**Directions:** Print the lines that run from the line with "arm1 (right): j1" to the line with "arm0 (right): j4", keeping both end lines, exactly as they appear in the entries below, and nothing else.

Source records

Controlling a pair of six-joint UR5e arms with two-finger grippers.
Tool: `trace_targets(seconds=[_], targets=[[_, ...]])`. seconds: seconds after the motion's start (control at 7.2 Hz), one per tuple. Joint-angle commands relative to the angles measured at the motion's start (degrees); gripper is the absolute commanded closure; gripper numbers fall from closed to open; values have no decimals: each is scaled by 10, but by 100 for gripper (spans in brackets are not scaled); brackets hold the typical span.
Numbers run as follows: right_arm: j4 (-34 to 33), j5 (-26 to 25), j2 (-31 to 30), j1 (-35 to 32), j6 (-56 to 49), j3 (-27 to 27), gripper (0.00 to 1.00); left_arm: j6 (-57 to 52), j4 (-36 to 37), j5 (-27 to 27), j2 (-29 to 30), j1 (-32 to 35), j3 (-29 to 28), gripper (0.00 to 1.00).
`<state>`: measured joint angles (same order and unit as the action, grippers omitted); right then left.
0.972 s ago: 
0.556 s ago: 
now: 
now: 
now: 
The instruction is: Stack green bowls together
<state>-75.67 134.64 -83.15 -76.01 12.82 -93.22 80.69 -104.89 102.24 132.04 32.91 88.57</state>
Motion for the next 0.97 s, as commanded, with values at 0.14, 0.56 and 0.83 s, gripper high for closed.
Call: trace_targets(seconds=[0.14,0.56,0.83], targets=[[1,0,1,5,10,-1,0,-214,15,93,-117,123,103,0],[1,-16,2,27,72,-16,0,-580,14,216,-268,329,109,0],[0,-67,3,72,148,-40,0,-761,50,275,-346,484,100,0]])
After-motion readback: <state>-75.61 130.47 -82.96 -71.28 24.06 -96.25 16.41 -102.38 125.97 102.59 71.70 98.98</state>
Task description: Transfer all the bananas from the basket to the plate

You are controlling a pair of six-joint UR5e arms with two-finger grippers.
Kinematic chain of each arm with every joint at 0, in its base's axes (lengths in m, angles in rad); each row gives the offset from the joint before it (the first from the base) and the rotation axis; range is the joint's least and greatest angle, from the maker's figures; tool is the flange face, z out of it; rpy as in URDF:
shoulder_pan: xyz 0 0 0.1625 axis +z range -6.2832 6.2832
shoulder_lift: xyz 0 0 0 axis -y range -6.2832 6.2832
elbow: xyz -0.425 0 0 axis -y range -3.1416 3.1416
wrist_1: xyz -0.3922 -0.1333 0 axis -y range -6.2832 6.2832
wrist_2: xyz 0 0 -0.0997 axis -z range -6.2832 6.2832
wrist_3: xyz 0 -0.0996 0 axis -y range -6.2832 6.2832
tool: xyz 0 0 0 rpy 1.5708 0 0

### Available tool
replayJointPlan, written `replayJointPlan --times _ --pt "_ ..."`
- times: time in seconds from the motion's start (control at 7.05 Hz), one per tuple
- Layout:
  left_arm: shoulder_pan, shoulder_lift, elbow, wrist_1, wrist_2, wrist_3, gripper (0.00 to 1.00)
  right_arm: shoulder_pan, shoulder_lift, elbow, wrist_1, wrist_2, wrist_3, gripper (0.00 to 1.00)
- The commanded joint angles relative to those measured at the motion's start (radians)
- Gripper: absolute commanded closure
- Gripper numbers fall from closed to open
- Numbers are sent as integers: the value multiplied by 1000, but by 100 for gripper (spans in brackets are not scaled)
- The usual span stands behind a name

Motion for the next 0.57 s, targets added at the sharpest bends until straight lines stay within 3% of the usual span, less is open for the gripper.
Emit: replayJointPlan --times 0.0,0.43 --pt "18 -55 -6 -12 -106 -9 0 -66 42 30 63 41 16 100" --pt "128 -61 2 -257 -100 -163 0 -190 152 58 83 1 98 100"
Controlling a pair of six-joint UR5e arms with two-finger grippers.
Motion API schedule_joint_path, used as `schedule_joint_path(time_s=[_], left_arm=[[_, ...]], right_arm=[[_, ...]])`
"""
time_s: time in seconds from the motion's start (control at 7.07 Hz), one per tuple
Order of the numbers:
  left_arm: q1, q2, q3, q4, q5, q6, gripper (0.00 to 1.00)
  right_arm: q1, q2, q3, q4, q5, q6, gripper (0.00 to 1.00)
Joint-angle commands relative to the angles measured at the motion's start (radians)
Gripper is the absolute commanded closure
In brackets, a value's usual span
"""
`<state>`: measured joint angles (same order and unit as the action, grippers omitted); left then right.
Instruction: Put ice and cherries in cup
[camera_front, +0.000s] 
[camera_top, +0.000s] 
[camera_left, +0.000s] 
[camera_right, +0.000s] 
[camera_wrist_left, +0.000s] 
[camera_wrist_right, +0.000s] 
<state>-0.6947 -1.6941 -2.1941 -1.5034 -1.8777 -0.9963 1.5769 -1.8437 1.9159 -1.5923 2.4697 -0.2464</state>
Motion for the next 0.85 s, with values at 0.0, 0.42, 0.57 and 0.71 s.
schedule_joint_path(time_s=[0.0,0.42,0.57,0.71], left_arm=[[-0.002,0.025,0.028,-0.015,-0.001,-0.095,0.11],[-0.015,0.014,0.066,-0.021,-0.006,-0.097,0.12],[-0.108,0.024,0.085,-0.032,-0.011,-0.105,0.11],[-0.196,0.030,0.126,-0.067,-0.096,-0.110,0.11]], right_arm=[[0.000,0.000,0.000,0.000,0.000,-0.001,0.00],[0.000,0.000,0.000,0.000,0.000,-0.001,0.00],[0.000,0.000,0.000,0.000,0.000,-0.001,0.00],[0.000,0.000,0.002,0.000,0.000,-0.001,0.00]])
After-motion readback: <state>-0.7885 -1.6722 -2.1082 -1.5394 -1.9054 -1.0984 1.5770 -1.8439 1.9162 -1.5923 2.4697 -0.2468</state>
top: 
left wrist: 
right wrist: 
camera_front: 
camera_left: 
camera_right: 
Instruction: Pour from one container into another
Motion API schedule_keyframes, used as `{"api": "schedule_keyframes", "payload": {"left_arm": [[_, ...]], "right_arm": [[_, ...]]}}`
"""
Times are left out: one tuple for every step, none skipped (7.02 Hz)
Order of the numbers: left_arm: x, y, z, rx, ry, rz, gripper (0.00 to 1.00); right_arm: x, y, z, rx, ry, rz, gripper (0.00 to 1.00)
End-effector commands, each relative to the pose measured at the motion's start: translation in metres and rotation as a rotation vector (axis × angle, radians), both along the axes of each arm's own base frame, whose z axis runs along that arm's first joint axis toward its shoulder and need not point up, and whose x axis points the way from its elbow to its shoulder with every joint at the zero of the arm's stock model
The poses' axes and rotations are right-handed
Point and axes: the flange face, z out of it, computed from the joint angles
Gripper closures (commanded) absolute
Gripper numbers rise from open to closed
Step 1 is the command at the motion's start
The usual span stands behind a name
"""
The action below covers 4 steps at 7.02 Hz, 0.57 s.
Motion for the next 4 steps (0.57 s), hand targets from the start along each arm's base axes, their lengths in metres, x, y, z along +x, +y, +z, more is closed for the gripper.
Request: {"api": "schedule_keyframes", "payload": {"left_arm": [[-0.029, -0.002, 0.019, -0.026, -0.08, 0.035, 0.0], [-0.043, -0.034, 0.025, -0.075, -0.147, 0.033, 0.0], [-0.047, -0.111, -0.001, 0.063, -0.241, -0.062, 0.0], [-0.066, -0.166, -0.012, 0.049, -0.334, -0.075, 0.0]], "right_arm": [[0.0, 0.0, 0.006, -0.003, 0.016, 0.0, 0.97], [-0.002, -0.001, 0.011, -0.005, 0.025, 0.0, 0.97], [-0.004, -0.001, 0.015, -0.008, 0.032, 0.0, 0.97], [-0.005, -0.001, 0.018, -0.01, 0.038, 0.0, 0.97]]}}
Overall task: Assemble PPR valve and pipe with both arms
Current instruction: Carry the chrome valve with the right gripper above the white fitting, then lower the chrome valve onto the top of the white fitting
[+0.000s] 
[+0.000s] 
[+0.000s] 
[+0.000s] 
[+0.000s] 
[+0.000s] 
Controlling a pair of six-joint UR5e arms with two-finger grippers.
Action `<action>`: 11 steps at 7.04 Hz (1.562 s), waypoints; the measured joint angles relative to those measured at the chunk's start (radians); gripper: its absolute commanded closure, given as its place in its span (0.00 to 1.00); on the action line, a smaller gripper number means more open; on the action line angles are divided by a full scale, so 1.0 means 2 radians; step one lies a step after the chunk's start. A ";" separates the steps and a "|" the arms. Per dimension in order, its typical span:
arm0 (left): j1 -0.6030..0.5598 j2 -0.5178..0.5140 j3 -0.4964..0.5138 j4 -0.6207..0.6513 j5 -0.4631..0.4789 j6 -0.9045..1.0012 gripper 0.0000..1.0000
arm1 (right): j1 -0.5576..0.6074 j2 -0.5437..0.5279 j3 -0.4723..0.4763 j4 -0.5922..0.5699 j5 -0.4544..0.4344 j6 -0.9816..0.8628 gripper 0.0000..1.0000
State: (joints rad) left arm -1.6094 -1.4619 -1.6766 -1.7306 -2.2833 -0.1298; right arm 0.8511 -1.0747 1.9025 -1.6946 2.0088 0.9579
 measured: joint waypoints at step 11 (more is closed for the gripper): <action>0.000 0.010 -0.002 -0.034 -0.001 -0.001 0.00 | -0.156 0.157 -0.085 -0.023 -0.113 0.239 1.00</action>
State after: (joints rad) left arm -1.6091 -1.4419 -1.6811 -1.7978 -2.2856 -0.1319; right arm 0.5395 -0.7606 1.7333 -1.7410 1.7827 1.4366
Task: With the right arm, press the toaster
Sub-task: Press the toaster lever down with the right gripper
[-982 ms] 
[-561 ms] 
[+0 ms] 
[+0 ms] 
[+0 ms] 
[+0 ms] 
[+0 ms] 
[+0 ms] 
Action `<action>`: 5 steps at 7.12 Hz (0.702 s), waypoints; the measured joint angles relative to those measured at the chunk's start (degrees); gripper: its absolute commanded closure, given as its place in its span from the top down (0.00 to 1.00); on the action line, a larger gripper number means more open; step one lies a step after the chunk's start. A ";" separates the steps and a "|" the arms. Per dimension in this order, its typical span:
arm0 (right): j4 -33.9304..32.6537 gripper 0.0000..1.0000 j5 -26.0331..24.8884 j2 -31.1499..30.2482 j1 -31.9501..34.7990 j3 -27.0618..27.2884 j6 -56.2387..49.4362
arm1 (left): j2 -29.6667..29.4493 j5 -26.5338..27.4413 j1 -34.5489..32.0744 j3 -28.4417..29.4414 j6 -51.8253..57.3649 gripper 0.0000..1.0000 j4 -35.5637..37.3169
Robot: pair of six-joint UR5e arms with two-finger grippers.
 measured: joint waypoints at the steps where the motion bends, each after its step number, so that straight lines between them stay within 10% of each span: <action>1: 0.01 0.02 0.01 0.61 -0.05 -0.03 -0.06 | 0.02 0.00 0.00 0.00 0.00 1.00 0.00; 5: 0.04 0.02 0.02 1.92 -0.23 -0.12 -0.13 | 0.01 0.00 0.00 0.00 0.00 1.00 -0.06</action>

**Worked solution:**
arm1 (right): j1 -0.5576..0.6074 j2 -0.5437..0.5279 j3 -0.4723..0.4763 j4 -0.5922..0.5699 j5 -0.4544..0.4344 j6 -0.9816..0.8628 gripper 0.0000..1.0000
State: (joints rad) left arm -1.6094 -1.4619 -1.6766 -1.7306 -2.2833 -0.1298; right arm 0.8511 -1.0747 1.9025 -1.6946 2.0088 0.9579
 measured: joint waypoints at step 11 (more is closed for the gripper): <action>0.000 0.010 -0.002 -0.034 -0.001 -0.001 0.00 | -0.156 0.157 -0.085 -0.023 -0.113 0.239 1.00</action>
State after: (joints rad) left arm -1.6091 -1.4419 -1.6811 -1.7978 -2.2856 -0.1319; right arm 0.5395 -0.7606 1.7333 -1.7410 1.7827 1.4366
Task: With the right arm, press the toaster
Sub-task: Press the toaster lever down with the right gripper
[-982 ms] 
[-561 ms] 
[+0 ms] 
[+0 ms] 
[+0 ms] 
[+0 ms] 
[+0 ms] 
[+0 ms] 
Action `<action>`: 5 steps at 7.12 Hz (0.702 s), waypoints; the measured joint angles relative to those measured at the chunk's start (degrees); gripper: its absolute commanded closure, given as its place in its span from the top down (0.00 to 1.00); on the action line, a larger gripper number means more open; step one lies a step after the chunk's start. A ";" separates the steps and a "|" the arms. Per dimension in this order, its typical span:
arm0 (right): j4 -33.9304..32.6537 gripper 0.0000..1.0000 j5 -26.0331..24.8884 j2 -31.1499..30.2482 j1 -31.9501..34.7990 j3 -27.0618..27.2884 j6 -56.2387..49.4362

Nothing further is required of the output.